現在のお好み村の八昌の系列店。店舗が広く深夜4時まで営業されているようです。

https://tabelog.com/hiroshima/A3401/A340109/34000180/

だるまの八昌 宮島店(宮島)

お好み村の八昌の息子さんの豊田典正さんが宮島で開店されたお店。現在はお好み村組合の理事長もされているようです。

https://tabelog.com/hiroshima/A3402/A340202/34023032/

その他いろいろ

広島風お好み焼きの呼び方

私は、中学生になるまで大阪風のお好み焼きの存在を知りませんでした。近所のお好み焼き屋が「まぜ焼き」というのを始めて、「世の中にはこんなけったいなお好み焼きもあるんだ・・・」と思っていたほどです。それからしばらくして、全国では「まぜ焼き」つまり「大阪風のお好み焼き」の方が一般的で、広島風の方がマイナーだということを知って衝撃を受けます。そんな人が多いので、「お好み焼きっつたら、広島風じゃろが」との思いを捨てきれず、「広島焼き」と呼ばれると、つい、カチンときてしまうのでしょうね。
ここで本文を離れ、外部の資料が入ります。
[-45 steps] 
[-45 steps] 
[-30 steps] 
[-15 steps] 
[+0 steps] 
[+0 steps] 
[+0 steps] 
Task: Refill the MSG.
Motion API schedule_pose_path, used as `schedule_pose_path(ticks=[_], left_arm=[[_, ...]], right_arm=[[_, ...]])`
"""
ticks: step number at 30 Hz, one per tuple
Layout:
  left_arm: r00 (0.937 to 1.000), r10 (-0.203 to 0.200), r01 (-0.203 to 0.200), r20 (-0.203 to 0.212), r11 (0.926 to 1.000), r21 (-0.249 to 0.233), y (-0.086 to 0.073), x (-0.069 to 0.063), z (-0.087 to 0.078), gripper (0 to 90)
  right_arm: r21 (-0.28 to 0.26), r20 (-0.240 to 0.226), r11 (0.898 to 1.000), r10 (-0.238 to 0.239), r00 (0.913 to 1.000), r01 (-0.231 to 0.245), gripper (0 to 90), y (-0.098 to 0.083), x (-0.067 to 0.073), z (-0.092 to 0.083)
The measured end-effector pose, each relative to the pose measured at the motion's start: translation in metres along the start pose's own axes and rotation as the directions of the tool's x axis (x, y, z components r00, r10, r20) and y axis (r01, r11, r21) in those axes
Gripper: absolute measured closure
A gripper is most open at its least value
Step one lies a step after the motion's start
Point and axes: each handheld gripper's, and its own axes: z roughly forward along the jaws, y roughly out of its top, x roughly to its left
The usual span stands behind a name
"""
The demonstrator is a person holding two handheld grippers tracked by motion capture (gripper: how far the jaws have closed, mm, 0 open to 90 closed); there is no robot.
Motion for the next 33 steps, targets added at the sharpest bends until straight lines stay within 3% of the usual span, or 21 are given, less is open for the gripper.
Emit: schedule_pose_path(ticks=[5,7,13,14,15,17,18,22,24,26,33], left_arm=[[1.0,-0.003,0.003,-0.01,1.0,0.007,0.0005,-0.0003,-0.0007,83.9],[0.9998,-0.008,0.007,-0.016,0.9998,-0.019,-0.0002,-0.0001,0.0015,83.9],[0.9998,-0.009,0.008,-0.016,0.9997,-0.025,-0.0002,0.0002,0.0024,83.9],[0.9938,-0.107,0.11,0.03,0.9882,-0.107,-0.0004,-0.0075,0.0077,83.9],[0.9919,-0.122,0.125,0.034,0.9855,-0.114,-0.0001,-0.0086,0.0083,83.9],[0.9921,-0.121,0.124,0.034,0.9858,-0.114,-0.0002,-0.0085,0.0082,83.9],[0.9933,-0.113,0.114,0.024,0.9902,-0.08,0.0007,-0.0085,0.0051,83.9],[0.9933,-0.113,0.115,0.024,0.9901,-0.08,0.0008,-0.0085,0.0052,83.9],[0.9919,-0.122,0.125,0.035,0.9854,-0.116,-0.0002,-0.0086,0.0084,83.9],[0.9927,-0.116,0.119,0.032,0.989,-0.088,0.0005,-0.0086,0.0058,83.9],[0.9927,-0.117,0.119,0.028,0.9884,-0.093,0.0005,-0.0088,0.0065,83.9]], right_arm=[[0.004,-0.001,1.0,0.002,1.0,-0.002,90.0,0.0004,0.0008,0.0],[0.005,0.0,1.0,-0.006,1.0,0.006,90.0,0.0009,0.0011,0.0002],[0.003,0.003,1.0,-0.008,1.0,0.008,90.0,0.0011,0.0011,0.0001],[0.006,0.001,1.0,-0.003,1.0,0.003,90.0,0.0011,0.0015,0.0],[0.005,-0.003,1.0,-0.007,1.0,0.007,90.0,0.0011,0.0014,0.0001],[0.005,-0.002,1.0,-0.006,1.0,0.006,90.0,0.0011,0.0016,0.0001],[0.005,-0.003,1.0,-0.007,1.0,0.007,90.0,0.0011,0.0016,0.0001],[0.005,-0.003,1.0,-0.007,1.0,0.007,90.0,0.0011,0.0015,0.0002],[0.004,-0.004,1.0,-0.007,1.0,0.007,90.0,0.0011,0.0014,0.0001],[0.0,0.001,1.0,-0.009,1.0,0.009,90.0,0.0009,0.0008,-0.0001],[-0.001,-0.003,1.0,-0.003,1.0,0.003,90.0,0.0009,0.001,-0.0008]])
「広島風のお好み焼き」であればオッケーです。「広島風お好み焼き」は、まぁ、許せる。「広島焼き」カチン! そんな感じです。

広島で一番有名なお好み焼き屋「徳川」

広島風のお好み焼きが文化の広島ですが、広島の中で一番有名なお好み焼き屋は実は「徳川」という大阪風が中心のお好み焼き屋です。広島風のお好み焼き屋が家族だけで経営する小さな規模の店が多いのに対して、広島の東洋観光グループという観光系の企業グループがチェーン店として経営するお好み焼きがや「徳川」。店舗数も多く、テレビCMもやっているので、子供達でも口ずさむことができます。「さっささささっと、かきまぜまして~、まぁるく、まぁるく、作りましょ~♪」。

いその麺

広島のお好み焼きを語る上ではずせないのが、広島市東区東蟹屋町にある「磯野製麺株式会社」製造の広島風お好み焼き専用の麺。通称「いその麺」。長時間たってもコシが長続きするのが特徴です。このページで紹介した多くの八昌系に加え、「電光石火」、「みっちゃん」、「徳川」、「ちんちくりん」、「貴家。」、「大樹」、「長田屋」、「弁兵衛」、「いっちゃん」、「麗ちゃん」など、広島の有名なお好み焼き屋の多くが磯野製麺の麺を使用しています。